Cette épreuve semble révéler en lui un être sombre, au comportement impulsif et troublant.

Qu’en dire ? Ce livre est très dérangeant et… on adore ça. Dans un premier temps, l’histoire. Elle est glauque, bien sûr, et elle se le doit, mais elle est aussi impressionnante dans son intégralité. Au moment où on est sûr d’avoir compris, tout se retourne et repart de plus belle. Les intrigues se recoupent pour nous laisser le bec dans l’eau : des fausses pistes, des situations dans lesquelles on ne sait plus si le héros est gentil ou méchant. Un garçon sans histoire que l’on suit au fil des pages et qui devient tant pour le lecteur que pour lui-même, tantôt un assassin présumé, tantôt un homme incapable du moindre geste pouvant blesser autrui.
Alors du coup voilà, la fin laisse sur sa faim car elle est ouverte… reste à savoir si on aime ce jeu là 😉
Personnellement, j’ai trouvé l’idée originale et plutôt bien tournée, un bon moment de lecture en perspective !
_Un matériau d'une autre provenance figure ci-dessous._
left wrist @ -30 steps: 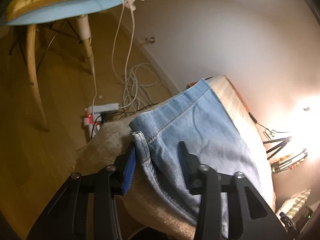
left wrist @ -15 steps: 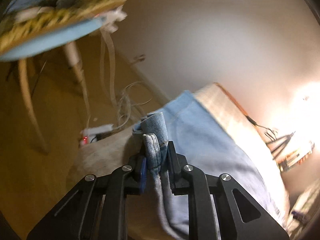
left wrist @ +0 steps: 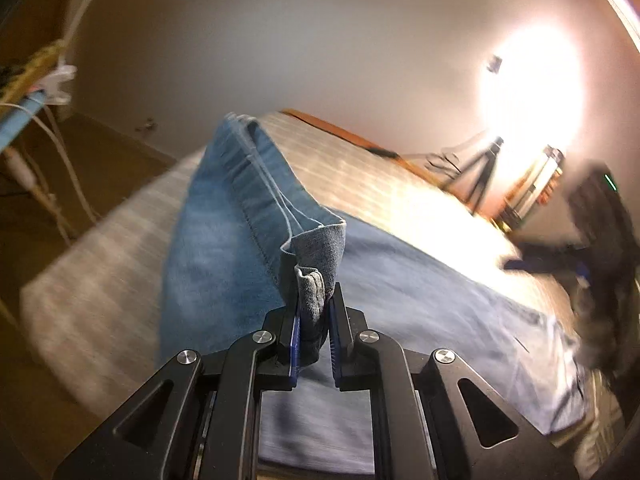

Pourquoi ? Pour plusieurs raisons en fait. Déjà, la plume fluide de l’auteur nous entraîne dans le récit assez facilement. L’ambiance qu’il fait planer intelligemment nous fait très rapidement rentrer dans le jeu et nous fait nous poser la question du « mais où veut-il en venir à la fin ? » Puis, on ne se pose plus la question et on se laisse glisser sur le terrain de jeu tentant de Julien qui perd peu à peu les pédales. On comprendra au fur et à mesure que, même si on ne sait pas vraiment pourquoi ni s’il s’agit d’un piège ou encore d’une contradiction psychique, Julien perd pied, s’engouffre dans un quotidien qu’il tente de fuir car il ne le comprend plus, et il nous entraîne avec lui dans sa chute aux enfers.

L’histoire en soi pourrait vous faire penser « pffff, c’est du déjà vu », ce que je me suis dit moi la première. Mais non. On se laisse tenter, traîner, tantôt par pitié tantôt par agacement… on suit Julien dans sa quête de compréhension, sa volonté de combler un trou noir, de comprendre un événement auquel sa mémoire semble vouloir faire face. Toute l’originalité de l’auteur se trouve dans l’écriture : tout le roman (du moins une grande partie) est écrit à la première personne. Autant vous dire qu’on entre assez rapidement dans la tête du protagoniste. Même si en tant que lecteur, on a une sorte de recul sur la situation, je me suis surprise à plusieurs reprises à me demander ce que j’aurais fait à la place de cet homme. Quand on ressent de la gêne à avoir de l’empathie, j’adore ça !
Du coup, on est plongé auprès de Julien, à douter tout comme lui de ce qui est vrai, de ce qui ne l’est pas, de ce qui ne pourrait être qu’une impression ou un mauvais rêve… ou encore tout simplement la vérité.

Ballottés entre plusieurs troubles psychiques, on se demande qui est Julien, un garçon ordinaire aux pulsions meurtrières, un homme qui cache bien son jeu, un ou plusieurs manipulateurs, un homme dont ce qu’il pense être et ce qu’il est reste confus, un homme guidé par la paranoïa qui a peur de reprendre sa vie en main car il a conscience d’en avoir oublié une parcelle même minime ? Une dualité propre à l’Homme, que feriez-vous en vous réveillant en sang tout en ayant oublié la veille au soir ?

Comme le dit si bien Sébastien Jullian lui-même : « Lire a toujours été une tache compliquée, car mon imagination ne me laisse jamais en paix. Lorsque je lis une histoire, j’en invente une autre.
J’aime qu’un roman ne dévoile jamais tous ses secrets et laisse une part d’interprétation au lecteur. Un bon livre est un livre qui joue avec nos nerfs… »

Un très bon moment ! Je remercie l’auteur dont j’ai eu plaisir à découvrir l’univers.